**Activity**
Exactly the lines starting at the line containing "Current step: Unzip" and ending at the line containing "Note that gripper" are to be written out from the listing below, both included.

**Raw data**
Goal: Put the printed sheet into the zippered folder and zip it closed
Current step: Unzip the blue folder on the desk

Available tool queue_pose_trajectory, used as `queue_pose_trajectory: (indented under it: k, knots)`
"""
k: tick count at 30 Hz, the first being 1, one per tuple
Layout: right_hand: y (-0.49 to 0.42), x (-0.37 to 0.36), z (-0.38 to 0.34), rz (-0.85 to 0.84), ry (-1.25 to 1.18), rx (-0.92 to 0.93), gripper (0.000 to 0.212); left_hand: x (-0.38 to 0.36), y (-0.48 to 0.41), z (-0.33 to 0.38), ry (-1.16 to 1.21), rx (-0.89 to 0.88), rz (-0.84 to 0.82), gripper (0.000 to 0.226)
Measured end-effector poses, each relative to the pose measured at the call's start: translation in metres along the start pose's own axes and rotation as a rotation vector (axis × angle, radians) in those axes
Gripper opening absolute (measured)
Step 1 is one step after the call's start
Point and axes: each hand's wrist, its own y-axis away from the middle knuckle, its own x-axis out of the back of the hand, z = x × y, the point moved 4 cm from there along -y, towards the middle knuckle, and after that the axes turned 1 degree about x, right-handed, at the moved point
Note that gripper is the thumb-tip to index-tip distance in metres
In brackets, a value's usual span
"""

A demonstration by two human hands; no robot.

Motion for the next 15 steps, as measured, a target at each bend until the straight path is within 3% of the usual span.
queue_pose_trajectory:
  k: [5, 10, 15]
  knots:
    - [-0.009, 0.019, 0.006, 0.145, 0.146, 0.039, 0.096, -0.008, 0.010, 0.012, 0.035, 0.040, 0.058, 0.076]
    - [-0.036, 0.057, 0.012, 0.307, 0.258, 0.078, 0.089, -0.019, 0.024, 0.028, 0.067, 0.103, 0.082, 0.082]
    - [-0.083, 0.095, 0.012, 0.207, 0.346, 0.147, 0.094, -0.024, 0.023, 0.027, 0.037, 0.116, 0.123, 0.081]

**Written response**
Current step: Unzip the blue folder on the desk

Available tool queue_pose_trajectory, used as `queue_pose_trajectory: (indented under it: k, knots)`
"""
k: tick count at 30 Hz, the first being 1, one per tuple
Layout: right_hand: y (-0.49 to 0.42), x (-0.37 to 0.36), z (-0.38 to 0.34), rz (-0.85 to 0.84), ry (-1.25 to 1.18), rx (-0.92 to 0.93), gripper (0.000 to 0.212); left_hand: x (-0.38 to 0.36), y (-0.48 to 0.41), z (-0.33 to 0.38), ry (-1.16 to 1.21), rx (-0.89 to 0.88), rz (-0.84 to 0.82), gripper (0.000 to 0.226)
Measured end-effector poses, each relative to the pose measured at the call's start: translation in metres along the start pose's own axes and rotation as a rotation vector (axis × angle, radians) in those axes
Gripper opening absolute (measured)
Step 1 is one step after the call's start
Point and axes: each hand's wrist, its own y-axis away from the middle knuckle, its own x-axis out of the back of the hand, z = x × y, the point moved 4 cm from there along -y, towards the middle knuckle, and after that the axes turned 1 degree about x, right-handed, at the moved point
Note that gripper is the thumb-tip to index-tip distance in metres

Work on the exercise is complete.